DOC-4837 tidied text and examples

andy-stark-redis · andy-stark-redis · commit 194273e21b10 · 2025-02-25T12:43:14.000Z
diff --git a/content/develop/clients/jedis/vecsearch.md b/content/develop/clients/jedis/vecsearch.md
@@ -34,9 +34,6 @@ to generate the vector embeddings to store and index with Redis Query Engine.
 
 ## Initialize
 
-Install [`jedis`]({{< relref "/develop/clients/jedis" >}}) if you
-have not already done so.
-
 If you are using [Maven](https://maven.apache.org/), add the following
 dependencies to your `pom.xml` file:
 
@@ -83,6 +80,33 @@ import java.util.List;
 import ai.djl.huggingface.tokenizers.HuggingFaceTokenizer;
 ```
 
+## Define a helper method
+
+Our embedding model represents the vectors as an array of `long` integer values,
+but Redis Query Engine expects the vector components to be `float` values.
+Also, when you store vectors in a hash object, you must encode the vector
+array as a `byte` string. To simplify this situation, we declare a helper
+method `longsToFloatsByteString()` that takes the `long` array that the
+embedding model returns, converts it to an array of `float` values, and
+then encodes the `float` array as a `byte` string:
+
+```java
+public static byte[] longsToFloatsByteString(long[] input) {
+    float[] floats = new float[input.length];
+    for (int i = 0; i < input.length; i++) {
+        floats[i] = input[i];
+    }
+
+    byte[] bytes = new byte[Float.BYTES * floats.length];
+    ByteBuffer
+        .wrap(bytes)
+        .order(ByteOrder.LITTLE_ENDIAN)
+        .asFloatBuffer()
+        .put(floats);
+    return bytes;
+}
+```
+
 ## Create a tokenizer instance
 
 We will use the
@@ -136,8 +160,7 @@ SchemaField[] schema = {
             Map.of(
                 "TYPE", "FLOAT32",
                 "DIM", 768,
-                "DISTANCE_METRIC", "L2",
-                "INITIAL_CAP", 3
+                "DISTANCE_METRIC", "L2"
             )
         )
         .build()
@@ -151,29 +174,6 @@ jedis.ftCreate("vector_idx",
 );
 ```
 
-## Define a helper method
-
-The embedding model represents the vectors as an array of `long` integer values,
-but Redis Query Engine expects the vector components to be `float` values.
-Also, when you store vectors in a hash object, you must encode the vector
-array as a `byte` string. To simplify this situation, we declare a helper
-method `longsToFloatsByteString()` that takes the `long` array that the
-embedding model returns, converts it to an array of `float` values, and
-then encodes the `float` array as a `byte` string:
-
-```java
-public static byte[] longsToFloatsByteString(long[] input) {
-    float[] floats = new float[input.length];
-    for (int i = 0; i < input.length; i++) {
-        floats[i] = input[i];
-    }
-
-    byte[] bytes = new byte[Float.BYTES * floats.length];
-    ByteBuffer.wrap(bytes).order(ByteOrder.LITTLE_ENDIAN).asFloatBuffer().put(floats);
-    return bytes;
-}
-```
-
 ## Add data
 
 You can now supply the data objects, which will be indexed automatically
@@ -182,31 +182,33 @@ you use the `doc:` prefix specified in the index definition.
 
 Use the `encode()` method of the `sentenceTokenizer` object
 as shown below to create the embedding that represents the `content` field.
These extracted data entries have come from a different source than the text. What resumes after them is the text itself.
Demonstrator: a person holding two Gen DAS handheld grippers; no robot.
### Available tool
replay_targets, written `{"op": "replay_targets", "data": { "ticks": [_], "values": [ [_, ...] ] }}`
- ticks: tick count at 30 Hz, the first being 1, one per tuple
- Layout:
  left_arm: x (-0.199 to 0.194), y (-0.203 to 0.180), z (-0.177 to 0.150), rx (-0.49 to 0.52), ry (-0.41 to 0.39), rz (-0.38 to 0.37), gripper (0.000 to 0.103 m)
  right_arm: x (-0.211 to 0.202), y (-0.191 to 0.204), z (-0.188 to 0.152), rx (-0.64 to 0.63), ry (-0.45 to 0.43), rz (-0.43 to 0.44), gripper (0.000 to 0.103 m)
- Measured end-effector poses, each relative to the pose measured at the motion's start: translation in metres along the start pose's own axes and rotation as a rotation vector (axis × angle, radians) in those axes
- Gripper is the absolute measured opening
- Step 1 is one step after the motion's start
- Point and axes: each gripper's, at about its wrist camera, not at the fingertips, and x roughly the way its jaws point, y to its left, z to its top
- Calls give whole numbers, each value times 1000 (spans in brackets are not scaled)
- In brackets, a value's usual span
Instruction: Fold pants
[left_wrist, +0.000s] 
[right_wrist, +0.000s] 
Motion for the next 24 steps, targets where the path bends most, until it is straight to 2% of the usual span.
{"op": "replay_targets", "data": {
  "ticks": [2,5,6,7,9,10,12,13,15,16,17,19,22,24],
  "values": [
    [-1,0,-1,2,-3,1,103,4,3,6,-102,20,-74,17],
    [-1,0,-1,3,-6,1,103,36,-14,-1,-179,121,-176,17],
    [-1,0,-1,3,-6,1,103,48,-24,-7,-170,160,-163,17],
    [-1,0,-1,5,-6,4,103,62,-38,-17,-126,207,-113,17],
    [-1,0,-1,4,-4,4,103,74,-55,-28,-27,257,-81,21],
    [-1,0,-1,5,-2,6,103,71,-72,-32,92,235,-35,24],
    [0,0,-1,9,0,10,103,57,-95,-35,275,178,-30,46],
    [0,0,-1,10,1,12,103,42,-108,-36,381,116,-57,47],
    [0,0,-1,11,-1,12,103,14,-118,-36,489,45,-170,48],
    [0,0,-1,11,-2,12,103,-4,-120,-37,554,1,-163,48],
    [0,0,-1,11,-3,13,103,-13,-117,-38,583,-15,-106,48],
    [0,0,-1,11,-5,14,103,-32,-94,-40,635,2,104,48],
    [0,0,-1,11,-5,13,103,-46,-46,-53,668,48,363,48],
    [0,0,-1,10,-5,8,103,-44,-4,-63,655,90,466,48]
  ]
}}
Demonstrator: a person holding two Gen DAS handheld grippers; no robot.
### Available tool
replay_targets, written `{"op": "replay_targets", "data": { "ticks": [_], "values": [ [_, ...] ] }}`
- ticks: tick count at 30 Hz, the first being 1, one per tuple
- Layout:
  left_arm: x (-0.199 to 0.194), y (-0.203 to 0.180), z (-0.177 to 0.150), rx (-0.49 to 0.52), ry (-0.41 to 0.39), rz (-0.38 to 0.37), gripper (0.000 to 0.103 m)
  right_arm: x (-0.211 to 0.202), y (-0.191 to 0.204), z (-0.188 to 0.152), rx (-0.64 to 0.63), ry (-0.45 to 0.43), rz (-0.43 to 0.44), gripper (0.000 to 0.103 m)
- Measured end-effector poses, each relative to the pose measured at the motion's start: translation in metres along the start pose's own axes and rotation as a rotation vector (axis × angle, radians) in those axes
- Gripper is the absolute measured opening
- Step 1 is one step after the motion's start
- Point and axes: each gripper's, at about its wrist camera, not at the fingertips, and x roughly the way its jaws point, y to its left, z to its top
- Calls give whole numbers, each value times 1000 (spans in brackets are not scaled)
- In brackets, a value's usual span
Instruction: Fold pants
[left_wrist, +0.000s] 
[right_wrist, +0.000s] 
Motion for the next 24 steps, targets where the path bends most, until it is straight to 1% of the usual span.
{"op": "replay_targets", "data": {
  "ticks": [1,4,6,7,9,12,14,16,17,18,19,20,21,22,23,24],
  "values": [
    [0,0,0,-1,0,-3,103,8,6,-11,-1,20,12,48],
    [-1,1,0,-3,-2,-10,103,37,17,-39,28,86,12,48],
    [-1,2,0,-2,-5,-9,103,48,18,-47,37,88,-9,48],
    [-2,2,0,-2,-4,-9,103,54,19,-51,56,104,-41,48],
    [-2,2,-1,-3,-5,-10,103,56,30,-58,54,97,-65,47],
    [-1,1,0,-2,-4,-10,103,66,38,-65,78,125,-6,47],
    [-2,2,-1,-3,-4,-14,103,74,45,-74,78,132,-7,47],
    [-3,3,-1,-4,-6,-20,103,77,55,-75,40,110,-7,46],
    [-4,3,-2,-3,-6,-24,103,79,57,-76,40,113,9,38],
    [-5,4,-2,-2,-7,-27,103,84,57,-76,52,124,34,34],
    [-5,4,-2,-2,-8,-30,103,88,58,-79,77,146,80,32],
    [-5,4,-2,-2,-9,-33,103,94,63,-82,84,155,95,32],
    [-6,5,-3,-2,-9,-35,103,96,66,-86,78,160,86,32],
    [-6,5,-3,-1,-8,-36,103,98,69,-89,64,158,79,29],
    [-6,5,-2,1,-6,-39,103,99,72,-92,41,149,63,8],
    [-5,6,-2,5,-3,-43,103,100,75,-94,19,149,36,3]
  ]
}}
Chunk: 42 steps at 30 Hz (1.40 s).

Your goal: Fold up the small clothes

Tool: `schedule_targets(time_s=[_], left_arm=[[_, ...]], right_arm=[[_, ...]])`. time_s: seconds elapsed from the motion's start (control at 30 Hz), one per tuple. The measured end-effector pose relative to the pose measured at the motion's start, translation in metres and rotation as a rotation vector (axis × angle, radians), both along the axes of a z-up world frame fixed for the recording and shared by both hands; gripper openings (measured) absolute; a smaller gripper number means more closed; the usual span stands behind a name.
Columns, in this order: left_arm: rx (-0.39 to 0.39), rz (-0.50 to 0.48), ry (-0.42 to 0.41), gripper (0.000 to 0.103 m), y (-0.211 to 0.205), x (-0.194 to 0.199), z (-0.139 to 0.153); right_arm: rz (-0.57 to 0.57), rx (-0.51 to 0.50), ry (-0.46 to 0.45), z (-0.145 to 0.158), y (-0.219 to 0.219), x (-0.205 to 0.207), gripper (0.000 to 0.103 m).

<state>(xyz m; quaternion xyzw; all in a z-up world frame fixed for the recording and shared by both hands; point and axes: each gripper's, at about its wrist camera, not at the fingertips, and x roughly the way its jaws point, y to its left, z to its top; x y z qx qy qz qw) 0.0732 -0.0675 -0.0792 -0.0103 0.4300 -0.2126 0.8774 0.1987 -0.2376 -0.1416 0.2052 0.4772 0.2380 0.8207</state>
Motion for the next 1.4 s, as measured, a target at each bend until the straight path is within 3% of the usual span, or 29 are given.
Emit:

-The `getIds()` method that follows the `encode()` call obtains the vector
+The `getIds()` method that follows `encode()` obtains the vector
 of `long` values which we then convert to a `float` array stored as a `byte`
-string. Use the `byte` string representation when you are indexing hash
-objects (as we are here), but use the default list of `float` for JSON objects.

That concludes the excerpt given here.